Безумие - Крюкова Елена Николаевна "Благова" 22 стр.


Не отворачивайся! Я вижу тебя в зеркале! Я вижу твой затылок! Видишь, я встал на колени! Я – прощенья – у тебя прошу! Но это не я сделал, не я! Я не хотел! Так получилось! Так…

Убирайся!

Не зажимай ладонями уши. Не докричаться до тебя! Музыка моя! Ори сильнее! Может, она сжалится! Может, она поймет!

Я не хочу тебя понимать! Ты страшен мне! Я боюсь тебя! Я… ненавижу…

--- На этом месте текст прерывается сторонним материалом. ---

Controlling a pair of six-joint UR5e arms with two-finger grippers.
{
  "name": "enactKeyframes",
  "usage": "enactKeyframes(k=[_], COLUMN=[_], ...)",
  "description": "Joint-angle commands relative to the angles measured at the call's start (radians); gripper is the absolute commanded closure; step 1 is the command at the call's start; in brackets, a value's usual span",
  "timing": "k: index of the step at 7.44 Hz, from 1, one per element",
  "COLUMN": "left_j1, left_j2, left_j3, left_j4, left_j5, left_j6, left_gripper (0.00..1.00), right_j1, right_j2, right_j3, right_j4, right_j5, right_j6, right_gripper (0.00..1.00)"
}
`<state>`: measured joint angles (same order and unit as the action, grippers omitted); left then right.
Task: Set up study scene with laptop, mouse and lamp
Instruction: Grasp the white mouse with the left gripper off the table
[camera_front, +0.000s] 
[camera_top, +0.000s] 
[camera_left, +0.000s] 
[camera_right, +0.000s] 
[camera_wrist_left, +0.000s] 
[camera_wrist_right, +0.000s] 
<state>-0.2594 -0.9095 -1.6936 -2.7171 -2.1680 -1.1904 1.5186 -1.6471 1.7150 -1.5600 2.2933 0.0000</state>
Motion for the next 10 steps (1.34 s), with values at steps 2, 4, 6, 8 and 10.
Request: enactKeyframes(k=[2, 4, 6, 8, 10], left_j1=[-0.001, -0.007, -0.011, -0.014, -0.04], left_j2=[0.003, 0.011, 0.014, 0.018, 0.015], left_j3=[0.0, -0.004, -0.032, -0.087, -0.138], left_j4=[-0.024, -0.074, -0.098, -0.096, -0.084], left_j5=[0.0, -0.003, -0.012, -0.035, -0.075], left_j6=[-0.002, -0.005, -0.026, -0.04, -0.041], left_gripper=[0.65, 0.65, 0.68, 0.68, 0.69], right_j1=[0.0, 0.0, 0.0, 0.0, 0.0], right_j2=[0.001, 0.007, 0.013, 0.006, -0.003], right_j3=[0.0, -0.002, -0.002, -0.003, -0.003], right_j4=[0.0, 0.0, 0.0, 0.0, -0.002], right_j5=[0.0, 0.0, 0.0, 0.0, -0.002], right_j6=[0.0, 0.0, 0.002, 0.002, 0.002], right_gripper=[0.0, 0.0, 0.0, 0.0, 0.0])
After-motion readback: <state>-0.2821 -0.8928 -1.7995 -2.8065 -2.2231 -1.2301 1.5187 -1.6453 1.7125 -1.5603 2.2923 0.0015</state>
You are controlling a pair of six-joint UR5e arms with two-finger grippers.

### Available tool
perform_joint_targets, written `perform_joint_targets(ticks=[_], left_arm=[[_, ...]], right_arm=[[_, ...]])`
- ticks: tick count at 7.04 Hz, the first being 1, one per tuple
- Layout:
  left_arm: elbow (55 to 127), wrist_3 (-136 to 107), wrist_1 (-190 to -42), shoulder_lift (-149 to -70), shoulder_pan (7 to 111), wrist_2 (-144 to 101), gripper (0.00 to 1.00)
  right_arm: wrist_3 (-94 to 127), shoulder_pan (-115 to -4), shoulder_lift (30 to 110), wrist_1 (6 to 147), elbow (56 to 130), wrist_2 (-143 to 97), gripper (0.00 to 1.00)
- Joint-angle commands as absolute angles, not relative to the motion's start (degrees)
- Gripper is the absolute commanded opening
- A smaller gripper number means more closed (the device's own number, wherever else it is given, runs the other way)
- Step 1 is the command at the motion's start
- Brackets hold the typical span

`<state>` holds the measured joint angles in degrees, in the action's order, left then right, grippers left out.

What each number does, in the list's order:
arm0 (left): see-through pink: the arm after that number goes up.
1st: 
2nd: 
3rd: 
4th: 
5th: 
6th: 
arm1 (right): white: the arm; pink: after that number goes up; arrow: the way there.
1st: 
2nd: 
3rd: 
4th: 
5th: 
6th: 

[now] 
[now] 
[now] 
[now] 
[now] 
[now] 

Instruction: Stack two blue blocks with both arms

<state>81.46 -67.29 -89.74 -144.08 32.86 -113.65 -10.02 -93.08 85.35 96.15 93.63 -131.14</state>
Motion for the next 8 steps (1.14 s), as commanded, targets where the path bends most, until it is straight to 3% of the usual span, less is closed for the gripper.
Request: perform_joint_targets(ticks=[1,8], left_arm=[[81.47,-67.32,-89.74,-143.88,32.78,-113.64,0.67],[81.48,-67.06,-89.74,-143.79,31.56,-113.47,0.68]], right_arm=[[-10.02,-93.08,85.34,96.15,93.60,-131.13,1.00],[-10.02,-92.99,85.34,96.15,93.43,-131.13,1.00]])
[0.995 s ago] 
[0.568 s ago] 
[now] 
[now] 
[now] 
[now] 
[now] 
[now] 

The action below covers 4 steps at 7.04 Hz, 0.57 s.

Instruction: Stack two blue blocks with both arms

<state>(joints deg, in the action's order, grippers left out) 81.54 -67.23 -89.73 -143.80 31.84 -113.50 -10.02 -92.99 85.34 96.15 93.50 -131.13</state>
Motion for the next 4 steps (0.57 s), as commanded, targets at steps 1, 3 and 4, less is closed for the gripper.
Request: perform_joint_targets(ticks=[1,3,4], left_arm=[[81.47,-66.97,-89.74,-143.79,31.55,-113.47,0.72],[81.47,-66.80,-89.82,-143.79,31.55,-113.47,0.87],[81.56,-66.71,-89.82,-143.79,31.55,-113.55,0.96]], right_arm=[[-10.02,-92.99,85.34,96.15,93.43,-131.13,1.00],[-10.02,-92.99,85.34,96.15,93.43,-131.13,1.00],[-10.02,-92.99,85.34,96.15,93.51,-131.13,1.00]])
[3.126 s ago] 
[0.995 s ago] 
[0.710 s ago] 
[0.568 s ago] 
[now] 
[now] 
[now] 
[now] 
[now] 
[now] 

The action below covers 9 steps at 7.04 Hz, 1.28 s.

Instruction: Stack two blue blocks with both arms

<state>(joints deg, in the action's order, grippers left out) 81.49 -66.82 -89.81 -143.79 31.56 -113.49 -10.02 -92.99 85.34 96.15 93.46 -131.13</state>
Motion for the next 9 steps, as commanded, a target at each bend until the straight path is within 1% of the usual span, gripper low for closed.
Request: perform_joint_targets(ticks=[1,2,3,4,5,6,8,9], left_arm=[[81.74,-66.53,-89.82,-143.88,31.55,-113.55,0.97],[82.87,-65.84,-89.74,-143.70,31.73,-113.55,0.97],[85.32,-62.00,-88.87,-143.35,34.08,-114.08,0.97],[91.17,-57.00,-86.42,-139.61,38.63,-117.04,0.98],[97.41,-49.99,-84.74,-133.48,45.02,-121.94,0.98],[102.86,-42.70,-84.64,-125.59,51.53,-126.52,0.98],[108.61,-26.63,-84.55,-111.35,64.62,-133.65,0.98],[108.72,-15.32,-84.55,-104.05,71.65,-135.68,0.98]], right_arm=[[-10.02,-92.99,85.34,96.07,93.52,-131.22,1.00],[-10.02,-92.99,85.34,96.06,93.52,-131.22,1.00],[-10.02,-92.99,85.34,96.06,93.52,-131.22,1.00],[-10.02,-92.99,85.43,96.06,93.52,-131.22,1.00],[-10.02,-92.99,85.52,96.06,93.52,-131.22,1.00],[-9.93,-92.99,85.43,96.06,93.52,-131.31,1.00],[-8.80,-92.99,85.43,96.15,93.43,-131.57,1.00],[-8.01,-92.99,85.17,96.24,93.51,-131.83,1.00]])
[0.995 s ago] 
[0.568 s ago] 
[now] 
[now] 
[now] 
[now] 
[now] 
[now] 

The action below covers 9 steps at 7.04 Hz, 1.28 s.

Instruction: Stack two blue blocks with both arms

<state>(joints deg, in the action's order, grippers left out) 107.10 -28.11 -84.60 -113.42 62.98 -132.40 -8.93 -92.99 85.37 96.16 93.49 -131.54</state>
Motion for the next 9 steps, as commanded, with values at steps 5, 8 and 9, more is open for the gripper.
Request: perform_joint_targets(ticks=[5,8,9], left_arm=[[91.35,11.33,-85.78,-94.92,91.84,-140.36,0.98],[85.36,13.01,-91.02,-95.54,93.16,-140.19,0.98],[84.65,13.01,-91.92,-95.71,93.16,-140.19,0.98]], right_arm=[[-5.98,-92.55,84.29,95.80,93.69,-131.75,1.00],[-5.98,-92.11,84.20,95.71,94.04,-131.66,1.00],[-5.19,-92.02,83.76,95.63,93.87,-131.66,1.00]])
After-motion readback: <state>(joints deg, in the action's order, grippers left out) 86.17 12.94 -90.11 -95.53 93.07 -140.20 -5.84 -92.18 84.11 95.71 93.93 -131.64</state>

Она размахнулась, оба крепко сжатых кулака яростно, сильно ударили в хрупкую зеркальную перегородку. Мир Иной и мир людской перемешались, вспыхнули, брызнули осколками. Поранили Маните лицо, шею и голые руки. По длиннющим рукавам смирительной рубахи текла кровь, превращалась в красные гвоздики, в красные звезды, в красные ордена.

И прямо посреди больничного туалета, она это хорошо увидала, стоял рояль.

Черный большой деревянный зверь. Блестел лаком под пыльным плафоном.

Внутри рояля, там, где натянуты золотые, серебряные и медные струны, бешено пылал огонь.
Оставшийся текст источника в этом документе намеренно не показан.